Analisis ini mendukung hipotesis bahwa ordo ini berasal dari satu nenek moyang (monophyly), cabang pohon kelompok species kepiting merupakan sister group dari cabang pohon kelompok species udang. Berdasarkan Gambar 3.16. kladogram yang terbentuk dimulai dari percabangan pohon nomor 10, 9, 8, dan 7 dapat dikatakan bahwa, species ordo Decapoda yang mungkin pertama kali muncul sesuai evolusi atau runtutan waktu yaitu species udang yang diwakili oleh M. sintangense sebagai species yang paling primitif (basal species), yang kemudian diikuti dengan munculnya species yang lain yaitu M. lanchesteri dan M. pilimanus. Sejalan dengan berjalannya waktu, ada beberapa species udang yang berevolusi menjadi kepiting karena adanya proses reduksi dari anggota tubuhnya maka species tersebut menjadi tidak memiliki uropod (karakter no. 27), tidak memiliki telson (karakter no. 28) dan bentuk abdomen yang menekuk menutupi thoraks (karakter no. 26), yang kemudian diturunkan pada keturunannya. Species yang paling muda yaitu P. convexa.

41

Menurut Glaessner (1960), kecenderungan evolusi Decapoda adalah dari banyaknya lekukan pada garis melintang yang mereduksi yang terjadi melalui penggabungan atau penghilangan secara bertahap. Proses evolusi karapas Glypheocarida, Anomocarida, Brachyura and Palinura terjadi dengan mereduksinya bagian postorbital dan semakin memanjangnya rostrum dan perubahan bentuk lekukan pada gatis melintang, lambat laun mulai terbentuk duri hepatik dan gigi pada rostrum. Bagian cephalo-thorax menjadi rata pada bagian dorsoventral dan terjadi pelebaran pada karapas untuk kebutuhan ruang bagi insang dan otot.

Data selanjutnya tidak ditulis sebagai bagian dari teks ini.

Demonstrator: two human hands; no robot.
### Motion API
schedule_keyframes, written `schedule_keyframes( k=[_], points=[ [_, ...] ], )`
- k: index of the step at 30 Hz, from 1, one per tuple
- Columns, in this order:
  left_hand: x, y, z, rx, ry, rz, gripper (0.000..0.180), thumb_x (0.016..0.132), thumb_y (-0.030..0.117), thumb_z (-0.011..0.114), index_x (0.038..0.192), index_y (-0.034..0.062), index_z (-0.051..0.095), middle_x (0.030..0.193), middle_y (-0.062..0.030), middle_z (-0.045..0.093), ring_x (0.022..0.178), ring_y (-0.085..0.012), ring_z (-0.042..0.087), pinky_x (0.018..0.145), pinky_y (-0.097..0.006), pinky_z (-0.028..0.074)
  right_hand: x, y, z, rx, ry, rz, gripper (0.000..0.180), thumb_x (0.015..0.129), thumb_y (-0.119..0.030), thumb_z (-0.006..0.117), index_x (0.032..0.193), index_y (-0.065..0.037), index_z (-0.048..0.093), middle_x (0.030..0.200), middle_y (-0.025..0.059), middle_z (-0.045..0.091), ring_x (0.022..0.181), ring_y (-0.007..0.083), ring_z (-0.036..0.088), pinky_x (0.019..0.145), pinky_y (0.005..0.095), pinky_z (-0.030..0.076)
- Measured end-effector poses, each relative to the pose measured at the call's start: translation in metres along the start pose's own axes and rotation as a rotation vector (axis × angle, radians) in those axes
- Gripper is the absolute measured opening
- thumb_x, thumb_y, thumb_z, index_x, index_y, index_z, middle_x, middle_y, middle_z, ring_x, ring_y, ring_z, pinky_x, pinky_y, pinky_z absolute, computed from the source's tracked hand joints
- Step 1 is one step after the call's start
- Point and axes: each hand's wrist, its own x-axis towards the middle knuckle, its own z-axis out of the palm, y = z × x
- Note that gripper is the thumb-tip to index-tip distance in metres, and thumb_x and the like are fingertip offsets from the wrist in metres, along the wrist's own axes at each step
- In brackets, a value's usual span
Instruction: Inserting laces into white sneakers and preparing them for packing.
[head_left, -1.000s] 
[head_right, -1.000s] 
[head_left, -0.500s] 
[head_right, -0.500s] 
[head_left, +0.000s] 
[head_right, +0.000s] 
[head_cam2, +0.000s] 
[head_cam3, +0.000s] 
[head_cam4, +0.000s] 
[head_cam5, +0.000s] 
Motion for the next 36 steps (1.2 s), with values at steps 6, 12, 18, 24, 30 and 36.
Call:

Decapoda perenang memiliki pleopoda yang merupakan organ utama untuk bergerak. Selain itu, pleopoda juga digunakan sebagai tempat melekatnya telur pada Decapoda betina. Tidak megherankan hal tersebut menjadi mereduksi pada Decapoda reptantia. Mereduksinya pleopoda berpengaruh terhadap ukuran abdomen. Sebenarnya tidak sepenuhnya hilang, pada terminal somite (telson) masih terdapat sisanya dan bergabung pada bagian kecil (Glaessner, 1960).